## Exercise instructions
Output each line of the material exactly as it stands.

★ ★ ★

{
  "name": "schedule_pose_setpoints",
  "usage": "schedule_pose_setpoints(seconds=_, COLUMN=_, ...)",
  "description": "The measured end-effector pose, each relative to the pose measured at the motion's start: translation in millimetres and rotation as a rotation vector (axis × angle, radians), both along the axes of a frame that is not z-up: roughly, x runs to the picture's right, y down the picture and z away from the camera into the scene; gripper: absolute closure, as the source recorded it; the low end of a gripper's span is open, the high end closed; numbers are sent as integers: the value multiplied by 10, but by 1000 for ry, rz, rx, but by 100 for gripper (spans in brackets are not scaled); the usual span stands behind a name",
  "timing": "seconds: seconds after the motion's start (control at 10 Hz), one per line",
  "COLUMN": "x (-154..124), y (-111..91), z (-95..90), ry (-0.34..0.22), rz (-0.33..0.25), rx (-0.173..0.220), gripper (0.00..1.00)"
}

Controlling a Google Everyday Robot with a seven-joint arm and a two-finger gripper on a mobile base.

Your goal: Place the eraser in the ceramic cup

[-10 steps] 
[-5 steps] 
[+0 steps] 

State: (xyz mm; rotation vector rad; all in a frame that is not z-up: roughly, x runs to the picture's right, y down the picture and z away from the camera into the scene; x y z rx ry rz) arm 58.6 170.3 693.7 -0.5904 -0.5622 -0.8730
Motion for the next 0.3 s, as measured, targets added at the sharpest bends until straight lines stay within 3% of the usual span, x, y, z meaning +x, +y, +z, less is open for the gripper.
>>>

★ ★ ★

## Result of the task
{
  "name": "schedule_pose_setpoints",
  "usage": "schedule_pose_setpoints(seconds=_, COLUMN=_, ...)",
  "description": "The measured end-effector pose, each relative to the pose measured at the motion's start: translation in millimetres and rotation as a rotation vector (axis × angle, radians), both along the axes of a frame that is not z-up: roughly, x runs to the picture's right, y down the picture and z away from the camera into the scene; gripper: absolute closure, as the source recorded it; the low end of a gripper's span is open, the high end closed; numbers are sent as integers: the value multiplied by 10, but by 1000 for ry, rz, rx, but by 100 for gripper (spans in brackets are not scaled); the usual span stands behind a name",
  "timing": "seconds: seconds after the motion's start (control at 10 Hz), one per line",
  "COLUMN": "x (-154..124), y (-111..91), z (-95..90), ry (-0.34..0.22), rz (-0.33..0.25), rx (-0.173..0.220), gripper (0.00..1.00)"
}

Controlling a Google Everyday Robot with a seven-joint arm and a two-finger gripper on a mobile base.

Your goal: Place the eraser in the ceramic cup

[-10 steps] 
[-5 steps] 
[+0 steps] 

State: (xyz mm; rotation vector rad; all in a frame that is not z-up: roughly, x runs to the picture's right, y down the picture and z away from the camera into the scene; x y z rx ry rz) arm 58.6 170.3 693.7 -0.5904 -0.5622 -0.8730
Motion for the next 0.3 s, as measured, targets added at the sharpest bends until straight lines stay within 3% of the usual span, x, y, z meaning +x, +y, +z, less is open for the gripper.
>>>

Here the work on this exercise is complete.